§ **Exercise data**:
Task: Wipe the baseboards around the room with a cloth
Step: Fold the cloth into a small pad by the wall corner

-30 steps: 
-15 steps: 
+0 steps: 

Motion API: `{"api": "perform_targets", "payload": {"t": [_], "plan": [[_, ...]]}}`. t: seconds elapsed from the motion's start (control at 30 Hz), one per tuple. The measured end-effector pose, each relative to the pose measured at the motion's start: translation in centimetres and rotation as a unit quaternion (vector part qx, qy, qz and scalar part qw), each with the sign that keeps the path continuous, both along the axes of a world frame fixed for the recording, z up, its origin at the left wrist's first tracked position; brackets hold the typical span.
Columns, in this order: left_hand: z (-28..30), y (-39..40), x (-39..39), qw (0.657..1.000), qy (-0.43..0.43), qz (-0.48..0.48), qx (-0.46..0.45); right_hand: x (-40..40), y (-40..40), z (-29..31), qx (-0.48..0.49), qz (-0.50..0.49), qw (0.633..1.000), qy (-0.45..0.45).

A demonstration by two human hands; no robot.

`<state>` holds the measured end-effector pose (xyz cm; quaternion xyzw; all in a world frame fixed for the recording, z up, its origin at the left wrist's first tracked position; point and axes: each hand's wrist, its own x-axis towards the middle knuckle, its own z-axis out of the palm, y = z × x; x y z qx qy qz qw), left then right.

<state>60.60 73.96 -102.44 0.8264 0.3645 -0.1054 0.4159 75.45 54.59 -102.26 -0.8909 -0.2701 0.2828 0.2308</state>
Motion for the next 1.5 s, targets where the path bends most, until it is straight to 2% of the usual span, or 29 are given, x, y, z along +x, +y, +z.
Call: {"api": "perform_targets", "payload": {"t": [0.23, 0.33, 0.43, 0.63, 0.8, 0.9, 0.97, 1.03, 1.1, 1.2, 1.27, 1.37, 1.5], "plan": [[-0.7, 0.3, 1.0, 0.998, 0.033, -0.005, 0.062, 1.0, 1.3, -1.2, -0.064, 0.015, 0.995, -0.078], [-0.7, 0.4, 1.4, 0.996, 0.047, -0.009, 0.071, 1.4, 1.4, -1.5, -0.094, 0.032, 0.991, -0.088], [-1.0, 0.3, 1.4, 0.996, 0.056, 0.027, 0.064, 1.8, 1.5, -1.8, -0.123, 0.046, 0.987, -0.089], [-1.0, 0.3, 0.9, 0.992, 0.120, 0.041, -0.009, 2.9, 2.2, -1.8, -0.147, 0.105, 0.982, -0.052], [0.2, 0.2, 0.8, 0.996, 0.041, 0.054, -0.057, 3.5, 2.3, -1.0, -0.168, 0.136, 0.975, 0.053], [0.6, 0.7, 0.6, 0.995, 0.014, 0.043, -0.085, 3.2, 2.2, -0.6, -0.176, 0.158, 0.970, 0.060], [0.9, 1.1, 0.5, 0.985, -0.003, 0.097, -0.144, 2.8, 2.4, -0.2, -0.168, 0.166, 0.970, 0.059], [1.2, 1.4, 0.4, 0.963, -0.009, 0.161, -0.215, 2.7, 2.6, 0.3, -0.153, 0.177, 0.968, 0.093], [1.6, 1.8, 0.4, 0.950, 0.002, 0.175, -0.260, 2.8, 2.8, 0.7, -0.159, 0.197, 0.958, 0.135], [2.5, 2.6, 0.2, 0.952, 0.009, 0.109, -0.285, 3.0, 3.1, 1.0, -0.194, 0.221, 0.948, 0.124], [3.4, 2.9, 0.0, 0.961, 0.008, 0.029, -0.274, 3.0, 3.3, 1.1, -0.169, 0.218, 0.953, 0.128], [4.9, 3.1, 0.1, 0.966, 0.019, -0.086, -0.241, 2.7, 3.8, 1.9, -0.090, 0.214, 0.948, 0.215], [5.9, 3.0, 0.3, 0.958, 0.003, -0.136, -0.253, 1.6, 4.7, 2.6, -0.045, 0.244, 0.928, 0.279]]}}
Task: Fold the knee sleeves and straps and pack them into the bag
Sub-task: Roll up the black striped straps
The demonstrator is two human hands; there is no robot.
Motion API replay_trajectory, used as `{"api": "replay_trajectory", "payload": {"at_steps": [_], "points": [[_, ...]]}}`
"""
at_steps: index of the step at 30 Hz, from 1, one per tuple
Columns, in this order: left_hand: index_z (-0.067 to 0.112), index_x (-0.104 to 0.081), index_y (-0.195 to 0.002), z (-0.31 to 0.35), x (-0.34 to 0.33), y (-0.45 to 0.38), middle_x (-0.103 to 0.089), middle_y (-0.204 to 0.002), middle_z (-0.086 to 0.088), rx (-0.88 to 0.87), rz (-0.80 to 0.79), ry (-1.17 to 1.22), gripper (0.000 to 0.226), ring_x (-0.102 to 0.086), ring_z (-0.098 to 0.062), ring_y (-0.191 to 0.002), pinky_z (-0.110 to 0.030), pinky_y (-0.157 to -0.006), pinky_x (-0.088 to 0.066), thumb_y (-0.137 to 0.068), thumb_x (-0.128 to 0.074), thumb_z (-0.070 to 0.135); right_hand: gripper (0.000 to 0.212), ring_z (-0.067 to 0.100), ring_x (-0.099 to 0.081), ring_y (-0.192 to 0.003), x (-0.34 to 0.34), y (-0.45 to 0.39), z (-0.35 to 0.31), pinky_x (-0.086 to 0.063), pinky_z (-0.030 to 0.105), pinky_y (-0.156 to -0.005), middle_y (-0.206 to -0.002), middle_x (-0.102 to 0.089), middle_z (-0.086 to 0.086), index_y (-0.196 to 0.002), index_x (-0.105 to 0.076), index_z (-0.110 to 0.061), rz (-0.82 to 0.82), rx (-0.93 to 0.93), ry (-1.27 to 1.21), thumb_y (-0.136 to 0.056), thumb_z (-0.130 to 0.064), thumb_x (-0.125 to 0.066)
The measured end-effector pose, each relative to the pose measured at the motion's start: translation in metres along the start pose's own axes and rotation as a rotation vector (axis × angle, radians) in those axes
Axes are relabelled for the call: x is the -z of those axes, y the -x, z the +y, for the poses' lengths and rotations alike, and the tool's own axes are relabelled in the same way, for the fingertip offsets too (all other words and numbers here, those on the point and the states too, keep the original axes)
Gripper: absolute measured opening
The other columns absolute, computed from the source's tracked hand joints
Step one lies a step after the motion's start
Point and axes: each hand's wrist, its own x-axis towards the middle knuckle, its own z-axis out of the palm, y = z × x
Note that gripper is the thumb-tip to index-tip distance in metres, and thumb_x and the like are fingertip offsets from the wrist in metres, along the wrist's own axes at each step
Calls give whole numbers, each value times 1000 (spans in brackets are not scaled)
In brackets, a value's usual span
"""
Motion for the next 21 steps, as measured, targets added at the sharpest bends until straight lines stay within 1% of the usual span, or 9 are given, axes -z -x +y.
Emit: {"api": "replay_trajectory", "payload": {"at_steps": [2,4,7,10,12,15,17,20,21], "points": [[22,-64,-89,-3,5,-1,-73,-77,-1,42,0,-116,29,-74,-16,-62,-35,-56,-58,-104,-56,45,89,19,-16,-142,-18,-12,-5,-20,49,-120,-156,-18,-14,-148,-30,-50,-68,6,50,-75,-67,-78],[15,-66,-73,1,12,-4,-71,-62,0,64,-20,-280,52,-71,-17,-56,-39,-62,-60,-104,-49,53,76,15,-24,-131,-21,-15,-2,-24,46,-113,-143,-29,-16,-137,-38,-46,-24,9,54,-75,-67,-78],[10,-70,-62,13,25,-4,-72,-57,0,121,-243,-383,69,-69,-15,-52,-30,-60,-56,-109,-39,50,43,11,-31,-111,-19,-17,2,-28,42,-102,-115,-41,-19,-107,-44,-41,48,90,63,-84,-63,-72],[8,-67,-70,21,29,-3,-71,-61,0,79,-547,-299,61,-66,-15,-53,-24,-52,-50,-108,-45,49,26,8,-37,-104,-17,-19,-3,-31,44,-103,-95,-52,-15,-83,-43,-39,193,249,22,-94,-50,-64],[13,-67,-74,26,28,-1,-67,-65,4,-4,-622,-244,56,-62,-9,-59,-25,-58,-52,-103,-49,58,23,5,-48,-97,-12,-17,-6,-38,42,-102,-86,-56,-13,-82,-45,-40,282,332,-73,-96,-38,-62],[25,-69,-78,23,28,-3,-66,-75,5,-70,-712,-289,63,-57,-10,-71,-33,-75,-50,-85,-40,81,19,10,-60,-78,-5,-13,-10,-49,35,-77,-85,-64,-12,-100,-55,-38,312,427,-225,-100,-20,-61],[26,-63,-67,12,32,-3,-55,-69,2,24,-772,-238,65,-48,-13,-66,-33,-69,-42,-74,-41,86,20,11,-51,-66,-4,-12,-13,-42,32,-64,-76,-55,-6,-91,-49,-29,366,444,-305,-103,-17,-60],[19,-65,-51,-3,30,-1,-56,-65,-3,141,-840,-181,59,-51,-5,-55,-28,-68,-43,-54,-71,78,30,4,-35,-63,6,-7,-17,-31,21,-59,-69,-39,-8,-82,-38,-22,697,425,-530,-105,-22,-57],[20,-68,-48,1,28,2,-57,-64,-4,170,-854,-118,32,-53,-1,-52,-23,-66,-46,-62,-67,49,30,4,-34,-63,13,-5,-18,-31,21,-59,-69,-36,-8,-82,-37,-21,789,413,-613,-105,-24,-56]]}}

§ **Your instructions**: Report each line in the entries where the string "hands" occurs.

§ **Reply**:
A demonstration by two human hands; no robot.
The demonstrator is two human hands; there is no robot.

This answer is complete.